Jones's talk centered on privacy, but spread its tent to include the broader issues of patient-centered medicine. Tolven simultaneously supports records held by the doctor (clinical health records) and by the patient (personal health records).

In a system designed especially for the Netherlands--where privacy laws are much stricter and better specified than in the United States--Tolven stores medical records in large, centralized repositories because it's easier to ensure security that way. However, strict boundaries between doctors prevent them from viewing each other's data. Even more significantly, data is encrypted during both transmission and storage, and only the patient has the key to unlock it. Audit trails add another layer of protection.

In this architecture, there are no release forms. Instead, the patient explicitly approves every data transfer. (Patients can designate special repositories to which their relatives have access, in case of emergencies when they're not competent to make the transfer.)
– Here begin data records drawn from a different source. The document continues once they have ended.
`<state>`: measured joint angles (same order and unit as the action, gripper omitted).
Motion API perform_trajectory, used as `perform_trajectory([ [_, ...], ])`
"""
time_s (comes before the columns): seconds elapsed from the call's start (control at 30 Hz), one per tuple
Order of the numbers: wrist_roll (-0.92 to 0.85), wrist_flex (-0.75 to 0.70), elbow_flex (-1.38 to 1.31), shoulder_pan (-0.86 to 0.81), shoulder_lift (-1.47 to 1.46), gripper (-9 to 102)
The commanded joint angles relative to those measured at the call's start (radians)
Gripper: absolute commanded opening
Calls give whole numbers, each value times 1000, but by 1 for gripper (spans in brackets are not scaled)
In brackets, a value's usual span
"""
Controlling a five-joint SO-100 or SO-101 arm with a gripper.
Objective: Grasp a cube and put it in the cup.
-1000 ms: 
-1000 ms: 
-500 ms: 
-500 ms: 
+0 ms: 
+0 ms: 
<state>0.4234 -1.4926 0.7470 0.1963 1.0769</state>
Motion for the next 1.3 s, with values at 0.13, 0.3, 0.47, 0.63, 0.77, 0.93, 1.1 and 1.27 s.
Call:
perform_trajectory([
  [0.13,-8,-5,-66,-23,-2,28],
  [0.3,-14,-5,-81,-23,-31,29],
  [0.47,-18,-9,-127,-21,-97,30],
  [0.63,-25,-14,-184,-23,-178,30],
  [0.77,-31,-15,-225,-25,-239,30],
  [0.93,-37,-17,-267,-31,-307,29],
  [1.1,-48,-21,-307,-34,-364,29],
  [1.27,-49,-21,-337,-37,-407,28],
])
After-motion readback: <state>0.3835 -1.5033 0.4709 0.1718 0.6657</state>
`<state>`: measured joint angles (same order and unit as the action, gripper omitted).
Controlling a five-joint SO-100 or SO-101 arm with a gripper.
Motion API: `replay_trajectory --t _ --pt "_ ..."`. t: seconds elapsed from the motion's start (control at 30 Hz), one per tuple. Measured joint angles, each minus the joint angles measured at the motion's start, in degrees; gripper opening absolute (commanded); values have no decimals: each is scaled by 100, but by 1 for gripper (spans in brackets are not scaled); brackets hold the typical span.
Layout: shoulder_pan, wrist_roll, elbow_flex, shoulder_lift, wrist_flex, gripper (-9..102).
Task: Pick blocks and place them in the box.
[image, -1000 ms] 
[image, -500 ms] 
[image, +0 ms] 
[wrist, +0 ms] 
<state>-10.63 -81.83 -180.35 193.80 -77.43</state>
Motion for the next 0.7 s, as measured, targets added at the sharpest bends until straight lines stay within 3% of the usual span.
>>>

That was one day of health care at OSCon--two more are coming up. We started our evening BOF with introductions, but more and more people kept coming in the room, and everyone was so interesting that the introductions ended up taking the entire hour allocated for the BOF. The sense that our health care system needs to change radically, and the zeal expressed to take part in that change, brought energy into the room. This was a great place to meet like-minded people.